The Peace Ballad of John & Yoko
April 2 - June 21, 2009 - Free Admission
“Henry Ford knew how to sell cars by advertising. I’m selling peace, and Yoko and I are just one big advertising campaign. It may make people laugh, but it may make them think, too. Really, we’re Mr. and Mrs. Peace,” said John Lennon during the famous 1969 Bed-in in Montreal that truly launched their peace campaign. Following their wedding at the British Consulate in Gibraltar on March 20, 1969, John Lennon and Yoko Ono flew to Paris, from where they made their way to Amsterdam to devote their honeymoon to the first Bed-in for peace, from March 25 to 31, at that city’s Hilton Hotel. Their second Bed-in, which could not be held in the United States since John Lennon was denied entry, was staged in Montreal at the Queen Elizabeth Hotel, Room 1742, from May 26 to June 2, involving LSD guru Timothy Leary, singer Petula Clark, Rabbi Abraham Feinberg and hundreds of reporters. Knowing that their honeymoon would be a magnet for paparazzi—in 1964 two businessmen had bought up Kansas City hotel sheets used by the Beatles and cut them into 160,000 pieces to sell for one dollar each—the couple decided to turn it into a public event to advance the cause of peace.

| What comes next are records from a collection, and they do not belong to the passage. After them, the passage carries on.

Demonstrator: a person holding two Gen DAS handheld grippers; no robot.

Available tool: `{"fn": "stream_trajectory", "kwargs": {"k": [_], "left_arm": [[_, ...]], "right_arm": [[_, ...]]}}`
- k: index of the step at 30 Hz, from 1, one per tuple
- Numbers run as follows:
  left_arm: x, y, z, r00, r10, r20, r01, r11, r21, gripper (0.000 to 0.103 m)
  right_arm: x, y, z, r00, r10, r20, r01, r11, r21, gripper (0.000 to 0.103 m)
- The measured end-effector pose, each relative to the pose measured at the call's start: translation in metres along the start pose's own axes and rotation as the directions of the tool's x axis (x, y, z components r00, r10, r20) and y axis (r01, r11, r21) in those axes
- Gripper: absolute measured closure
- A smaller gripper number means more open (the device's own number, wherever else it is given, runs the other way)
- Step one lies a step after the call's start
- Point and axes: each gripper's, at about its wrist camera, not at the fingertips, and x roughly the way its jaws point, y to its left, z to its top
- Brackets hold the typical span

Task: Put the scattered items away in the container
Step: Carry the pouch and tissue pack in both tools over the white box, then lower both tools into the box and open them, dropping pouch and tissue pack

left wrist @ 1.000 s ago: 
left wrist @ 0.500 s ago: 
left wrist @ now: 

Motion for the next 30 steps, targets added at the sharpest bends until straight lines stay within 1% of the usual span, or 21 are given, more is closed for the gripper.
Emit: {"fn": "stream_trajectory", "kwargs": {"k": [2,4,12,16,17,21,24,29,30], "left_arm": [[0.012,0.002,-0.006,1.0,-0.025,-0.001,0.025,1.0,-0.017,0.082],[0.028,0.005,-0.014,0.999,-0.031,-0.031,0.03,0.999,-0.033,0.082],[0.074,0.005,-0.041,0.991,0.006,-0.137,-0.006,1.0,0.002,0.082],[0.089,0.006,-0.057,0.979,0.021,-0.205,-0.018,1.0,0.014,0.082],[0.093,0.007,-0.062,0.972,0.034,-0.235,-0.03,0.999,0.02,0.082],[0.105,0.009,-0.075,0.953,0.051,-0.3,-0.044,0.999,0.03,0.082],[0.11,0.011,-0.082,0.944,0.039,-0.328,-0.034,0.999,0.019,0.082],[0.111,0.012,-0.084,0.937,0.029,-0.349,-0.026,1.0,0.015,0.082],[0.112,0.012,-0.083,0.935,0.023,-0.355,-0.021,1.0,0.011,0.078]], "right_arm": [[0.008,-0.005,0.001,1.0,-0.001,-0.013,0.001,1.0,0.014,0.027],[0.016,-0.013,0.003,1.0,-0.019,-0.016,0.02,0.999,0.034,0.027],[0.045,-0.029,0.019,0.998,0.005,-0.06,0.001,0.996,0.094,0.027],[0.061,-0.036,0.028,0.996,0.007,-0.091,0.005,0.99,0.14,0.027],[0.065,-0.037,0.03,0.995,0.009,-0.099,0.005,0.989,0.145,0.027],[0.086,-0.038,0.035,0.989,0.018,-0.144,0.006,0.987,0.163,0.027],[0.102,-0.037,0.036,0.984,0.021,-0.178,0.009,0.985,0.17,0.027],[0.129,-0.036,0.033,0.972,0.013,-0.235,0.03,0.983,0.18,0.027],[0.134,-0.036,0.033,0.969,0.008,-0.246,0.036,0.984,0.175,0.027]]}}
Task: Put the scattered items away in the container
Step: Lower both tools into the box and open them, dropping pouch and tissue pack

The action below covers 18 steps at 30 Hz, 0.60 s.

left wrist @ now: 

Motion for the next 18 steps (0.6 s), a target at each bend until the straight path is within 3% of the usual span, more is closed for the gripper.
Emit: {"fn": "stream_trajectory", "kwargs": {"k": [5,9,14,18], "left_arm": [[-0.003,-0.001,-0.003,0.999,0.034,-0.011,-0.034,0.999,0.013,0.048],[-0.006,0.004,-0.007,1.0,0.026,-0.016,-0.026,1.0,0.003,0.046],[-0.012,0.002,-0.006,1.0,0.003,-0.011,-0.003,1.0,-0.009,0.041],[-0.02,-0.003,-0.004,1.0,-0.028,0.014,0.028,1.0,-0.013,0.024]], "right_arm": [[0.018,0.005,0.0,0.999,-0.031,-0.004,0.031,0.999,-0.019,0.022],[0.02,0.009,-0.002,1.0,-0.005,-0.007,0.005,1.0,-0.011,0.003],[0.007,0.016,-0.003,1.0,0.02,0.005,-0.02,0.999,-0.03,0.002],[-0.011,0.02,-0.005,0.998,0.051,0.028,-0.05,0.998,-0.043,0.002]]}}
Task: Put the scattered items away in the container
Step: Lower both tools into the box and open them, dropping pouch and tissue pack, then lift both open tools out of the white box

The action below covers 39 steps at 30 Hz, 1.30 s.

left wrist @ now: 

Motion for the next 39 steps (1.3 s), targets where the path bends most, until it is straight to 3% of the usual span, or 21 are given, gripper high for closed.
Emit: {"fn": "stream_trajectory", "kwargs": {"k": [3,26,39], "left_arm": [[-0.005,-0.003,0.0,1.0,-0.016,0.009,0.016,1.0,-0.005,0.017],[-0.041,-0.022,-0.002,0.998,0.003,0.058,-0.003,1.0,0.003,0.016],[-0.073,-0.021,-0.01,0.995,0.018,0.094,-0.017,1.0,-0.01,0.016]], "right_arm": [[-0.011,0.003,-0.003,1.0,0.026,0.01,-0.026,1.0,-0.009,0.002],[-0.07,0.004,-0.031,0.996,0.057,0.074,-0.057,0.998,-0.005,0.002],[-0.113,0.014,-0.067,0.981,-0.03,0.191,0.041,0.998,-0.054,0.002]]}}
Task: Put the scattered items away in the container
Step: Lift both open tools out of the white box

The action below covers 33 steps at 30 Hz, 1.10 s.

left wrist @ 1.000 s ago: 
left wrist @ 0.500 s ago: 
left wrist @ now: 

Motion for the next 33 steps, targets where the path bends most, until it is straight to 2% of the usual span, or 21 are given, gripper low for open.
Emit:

The normally private, personal bed became a public stage, a podium, a forum from which, dressed in pyjamas, they explained their perspective on the Vietnam War to the world’s press. This event was in the passive resistance tradition of Gandhi and Martin Luther King, albeit reflecting the hippie sit-ins of the late 1960s. But it differed due to a conceptual dimension that, in an age where “attitudes became form,” made it into a performance questioning the notions of identity and privacy, space and time. At the Montreal Bed-in, the bedroom served in turn as a political forum, an experimental art space and a recording studio for the worldwide hit pacifist anthem “Give Peace a Chance,” recorded on June 1, 1969, with voices including those of local Hare Krishna temple members.